__Exercise directions__
Every entry needs to be written out again exactly.
Material to process START
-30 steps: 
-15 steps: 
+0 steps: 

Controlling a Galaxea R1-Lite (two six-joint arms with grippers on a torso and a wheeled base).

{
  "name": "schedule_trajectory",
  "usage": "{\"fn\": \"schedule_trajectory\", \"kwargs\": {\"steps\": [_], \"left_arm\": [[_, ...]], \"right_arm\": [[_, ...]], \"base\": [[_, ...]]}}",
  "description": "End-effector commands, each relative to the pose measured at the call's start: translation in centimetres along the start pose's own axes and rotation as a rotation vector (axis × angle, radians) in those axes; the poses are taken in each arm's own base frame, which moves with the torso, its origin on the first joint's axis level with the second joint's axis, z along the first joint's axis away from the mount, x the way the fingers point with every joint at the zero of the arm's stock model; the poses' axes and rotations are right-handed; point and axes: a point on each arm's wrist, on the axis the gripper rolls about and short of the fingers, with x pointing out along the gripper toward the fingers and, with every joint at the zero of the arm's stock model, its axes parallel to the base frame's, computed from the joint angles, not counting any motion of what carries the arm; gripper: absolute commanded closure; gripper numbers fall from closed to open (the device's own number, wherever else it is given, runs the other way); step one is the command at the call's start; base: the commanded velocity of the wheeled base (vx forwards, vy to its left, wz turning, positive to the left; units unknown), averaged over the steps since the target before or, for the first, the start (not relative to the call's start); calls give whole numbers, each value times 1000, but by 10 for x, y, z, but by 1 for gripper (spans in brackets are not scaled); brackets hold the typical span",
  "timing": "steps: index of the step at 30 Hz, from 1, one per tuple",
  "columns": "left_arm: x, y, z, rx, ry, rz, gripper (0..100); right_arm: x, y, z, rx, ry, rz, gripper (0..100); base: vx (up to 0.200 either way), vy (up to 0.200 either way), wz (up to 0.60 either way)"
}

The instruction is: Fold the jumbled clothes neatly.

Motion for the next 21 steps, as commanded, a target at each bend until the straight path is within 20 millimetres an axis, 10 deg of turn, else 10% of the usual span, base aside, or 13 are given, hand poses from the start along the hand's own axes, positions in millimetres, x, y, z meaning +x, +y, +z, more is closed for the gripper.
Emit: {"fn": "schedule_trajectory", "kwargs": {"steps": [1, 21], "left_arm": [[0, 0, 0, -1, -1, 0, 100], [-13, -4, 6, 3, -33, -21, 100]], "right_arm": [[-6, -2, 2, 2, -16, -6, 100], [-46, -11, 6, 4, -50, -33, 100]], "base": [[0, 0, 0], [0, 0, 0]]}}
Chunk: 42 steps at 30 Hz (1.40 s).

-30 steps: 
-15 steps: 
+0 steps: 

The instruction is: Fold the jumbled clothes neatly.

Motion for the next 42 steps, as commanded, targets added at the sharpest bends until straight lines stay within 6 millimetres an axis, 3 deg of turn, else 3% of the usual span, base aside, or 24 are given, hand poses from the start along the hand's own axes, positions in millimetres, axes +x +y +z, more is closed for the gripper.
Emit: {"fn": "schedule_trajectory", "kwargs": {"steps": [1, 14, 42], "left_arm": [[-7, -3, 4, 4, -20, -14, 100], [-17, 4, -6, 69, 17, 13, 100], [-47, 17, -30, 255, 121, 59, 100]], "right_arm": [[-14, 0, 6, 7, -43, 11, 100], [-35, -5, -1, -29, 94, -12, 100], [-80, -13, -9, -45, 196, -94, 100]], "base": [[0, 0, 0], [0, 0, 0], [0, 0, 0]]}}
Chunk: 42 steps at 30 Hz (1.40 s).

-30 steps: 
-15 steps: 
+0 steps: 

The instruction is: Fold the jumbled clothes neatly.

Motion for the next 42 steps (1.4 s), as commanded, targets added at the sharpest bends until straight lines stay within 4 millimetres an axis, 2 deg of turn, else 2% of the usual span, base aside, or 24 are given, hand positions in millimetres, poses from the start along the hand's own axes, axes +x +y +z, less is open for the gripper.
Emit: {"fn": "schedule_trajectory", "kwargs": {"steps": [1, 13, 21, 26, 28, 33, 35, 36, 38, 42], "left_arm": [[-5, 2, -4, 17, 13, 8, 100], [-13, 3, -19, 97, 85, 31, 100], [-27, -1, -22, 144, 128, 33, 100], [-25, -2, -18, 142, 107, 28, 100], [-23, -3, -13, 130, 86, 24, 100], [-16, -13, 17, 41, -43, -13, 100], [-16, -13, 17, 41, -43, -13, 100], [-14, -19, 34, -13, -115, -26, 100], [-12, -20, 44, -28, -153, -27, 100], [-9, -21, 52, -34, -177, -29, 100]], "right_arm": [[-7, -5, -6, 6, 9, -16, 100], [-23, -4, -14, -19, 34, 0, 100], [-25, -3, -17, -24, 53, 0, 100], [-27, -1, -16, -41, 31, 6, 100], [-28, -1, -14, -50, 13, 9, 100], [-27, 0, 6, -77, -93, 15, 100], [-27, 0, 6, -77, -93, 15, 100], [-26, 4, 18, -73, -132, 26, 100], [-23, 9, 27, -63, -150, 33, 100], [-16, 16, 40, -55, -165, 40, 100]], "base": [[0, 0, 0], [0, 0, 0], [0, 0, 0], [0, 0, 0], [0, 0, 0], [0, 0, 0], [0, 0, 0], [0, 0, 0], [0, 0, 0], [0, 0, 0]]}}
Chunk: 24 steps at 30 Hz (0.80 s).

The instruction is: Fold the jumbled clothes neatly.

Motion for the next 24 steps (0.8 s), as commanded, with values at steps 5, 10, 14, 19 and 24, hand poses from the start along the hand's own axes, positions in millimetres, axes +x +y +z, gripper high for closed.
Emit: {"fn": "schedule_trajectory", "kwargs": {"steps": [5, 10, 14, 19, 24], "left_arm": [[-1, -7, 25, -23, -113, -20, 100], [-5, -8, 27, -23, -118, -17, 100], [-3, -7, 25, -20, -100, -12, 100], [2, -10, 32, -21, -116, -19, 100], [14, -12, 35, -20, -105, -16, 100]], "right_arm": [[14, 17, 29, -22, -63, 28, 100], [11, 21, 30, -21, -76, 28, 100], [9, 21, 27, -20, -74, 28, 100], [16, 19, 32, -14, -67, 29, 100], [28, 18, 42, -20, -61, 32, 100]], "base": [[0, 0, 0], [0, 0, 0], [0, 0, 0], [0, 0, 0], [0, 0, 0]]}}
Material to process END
__Written response__
-30 steps: 
-15 steps: 
+0 steps: 

Controlling a Galaxea R1-Lite (two six-joint arms with grippers on a torso and a wheeled base).

{
  "name": "schedule_trajectory",
  "usage": "{\"fn\": \"schedule_trajectory\", \"kwargs\": {\"steps\": [_], \"left_arm\": [[_, ...]], \"right_arm\": [[_, ...]], \"base\": [[_, ...]]}}",
  "description": "End-effector commands, each relative to the pose measured at the call's start: translation in centimetres along the start pose's own axes and rotation as a rotation vector (axis × angle, radians) in those axes; the poses are taken in each arm's own base frame, which moves with the torso, its origin on the first joint's axis level with the second joint's axis, z along the first joint's axis away from the mount, x the way the fingers point with every joint at the zero of the arm's stock model; the poses' axes and rotations are right-handed; point and axes: a point on each arm's wrist, on the axis the gripper rolls about and short of the fingers, with x pointing out along the gripper toward the fingers and, with every joint at the zero of the arm's stock model, its axes parallel to the base frame's, computed from the joint angles, not counting any motion of what carries the arm; gripper: absolute commanded closure; gripper numbers fall from closed to open (the device's own number, wherever else it is given, runs the other way); step one is the command at the call's start; base: the commanded velocity of the wheeled base (vx forwards, vy to its left, wz turning, positive to the left; units unknown), averaged over the steps since the target before or, for the first, the start (not relative to the call's start); calls give whole numbers, each value times 1000, but by 10 for x, y, z, but by 1 for gripper (spans in brackets are not scaled); brackets hold the typical span",
  "timing": "steps: index of the step at 30 Hz, from 1, one per tuple",
  "columns": "left_arm: x, y, z, rx, ry, rz, gripper (0..100); right_arm: x, y, z, rx, ry, rz, gripper (0..100); base: vx (up to 0.200 either way), vy (up to 0.200 either way), wz (up to 0.60 either way)"
}

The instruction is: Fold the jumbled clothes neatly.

Motion for the next 21 steps, as commanded, a target at each bend until the straight path is within 20 millimetres an axis, 10 deg of turn, else 10% of the usual span, base aside, or 13 are given, hand poses from the start along the hand's own axes, positions in millimetres, x, y, z meaning +x, +y, +z, more is closed for the gripper.
Emit: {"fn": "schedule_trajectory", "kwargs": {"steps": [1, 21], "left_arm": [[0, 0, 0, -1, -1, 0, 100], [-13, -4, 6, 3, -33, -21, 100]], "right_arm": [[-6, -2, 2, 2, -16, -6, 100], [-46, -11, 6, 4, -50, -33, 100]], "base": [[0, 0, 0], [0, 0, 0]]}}
Chunk: 42 steps at 30 Hz (1.40 s).

-30 steps: 
-15 steps: 
+0 steps: 

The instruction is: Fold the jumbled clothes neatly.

Motion for the next 42 steps, as commanded, targets added at the sharpest bends until straight lines stay within 6 millimetres an axis, 3 deg of turn, else 3% of the usual span, base aside, or 24 are given, hand poses from the start along the hand's own axes, positions in millimetres, axes +x +y +z, more is closed for the gripper.
Emit: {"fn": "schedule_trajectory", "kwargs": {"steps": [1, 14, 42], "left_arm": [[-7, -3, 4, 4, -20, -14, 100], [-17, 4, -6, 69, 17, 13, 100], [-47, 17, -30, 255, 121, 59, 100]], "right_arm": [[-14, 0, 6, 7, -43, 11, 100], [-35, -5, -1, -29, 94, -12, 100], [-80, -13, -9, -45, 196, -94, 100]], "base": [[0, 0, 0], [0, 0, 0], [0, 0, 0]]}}
Chunk: 42 steps at 30 Hz (1.40 s).

-30 steps: 
-15 steps: 
+0 steps: 

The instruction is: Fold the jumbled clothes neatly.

Motion for the next 42 steps (1.4 s), as commanded, targets added at the sharpest bends until straight lines stay within 4 millimetres an axis, 2 deg of turn, else 2% of the usual span, base aside, or 24 are given, hand positions in millimetres, poses from the start along the hand's own axes, axes +x +y +z, less is open for the gripper.
Emit: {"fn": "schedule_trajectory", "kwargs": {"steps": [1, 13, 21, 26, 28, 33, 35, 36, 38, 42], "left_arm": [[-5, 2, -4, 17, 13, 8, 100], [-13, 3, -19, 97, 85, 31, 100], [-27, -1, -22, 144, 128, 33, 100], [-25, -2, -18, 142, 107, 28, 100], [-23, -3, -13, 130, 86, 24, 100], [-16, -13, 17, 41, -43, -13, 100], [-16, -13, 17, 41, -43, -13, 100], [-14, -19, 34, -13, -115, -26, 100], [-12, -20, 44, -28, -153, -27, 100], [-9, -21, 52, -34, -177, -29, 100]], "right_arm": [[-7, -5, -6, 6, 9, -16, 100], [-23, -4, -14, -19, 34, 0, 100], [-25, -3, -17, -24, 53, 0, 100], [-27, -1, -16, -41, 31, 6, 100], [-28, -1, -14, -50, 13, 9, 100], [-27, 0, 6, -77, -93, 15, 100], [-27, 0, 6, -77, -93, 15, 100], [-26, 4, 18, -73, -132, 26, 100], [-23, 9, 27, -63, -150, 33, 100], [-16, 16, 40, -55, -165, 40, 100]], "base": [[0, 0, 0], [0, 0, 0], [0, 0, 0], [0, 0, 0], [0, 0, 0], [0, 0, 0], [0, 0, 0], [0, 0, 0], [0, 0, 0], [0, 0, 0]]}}
Chunk: 24 steps at 30 Hz (0.80 s).

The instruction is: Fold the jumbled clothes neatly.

Motion for the next 24 steps (0.8 s), as commanded, with values at steps 5, 10, 14, 19 and 24, hand poses from the start along the hand's own axes, positions in millimetres, axes +x +y +z, gripper high for closed.
Emit: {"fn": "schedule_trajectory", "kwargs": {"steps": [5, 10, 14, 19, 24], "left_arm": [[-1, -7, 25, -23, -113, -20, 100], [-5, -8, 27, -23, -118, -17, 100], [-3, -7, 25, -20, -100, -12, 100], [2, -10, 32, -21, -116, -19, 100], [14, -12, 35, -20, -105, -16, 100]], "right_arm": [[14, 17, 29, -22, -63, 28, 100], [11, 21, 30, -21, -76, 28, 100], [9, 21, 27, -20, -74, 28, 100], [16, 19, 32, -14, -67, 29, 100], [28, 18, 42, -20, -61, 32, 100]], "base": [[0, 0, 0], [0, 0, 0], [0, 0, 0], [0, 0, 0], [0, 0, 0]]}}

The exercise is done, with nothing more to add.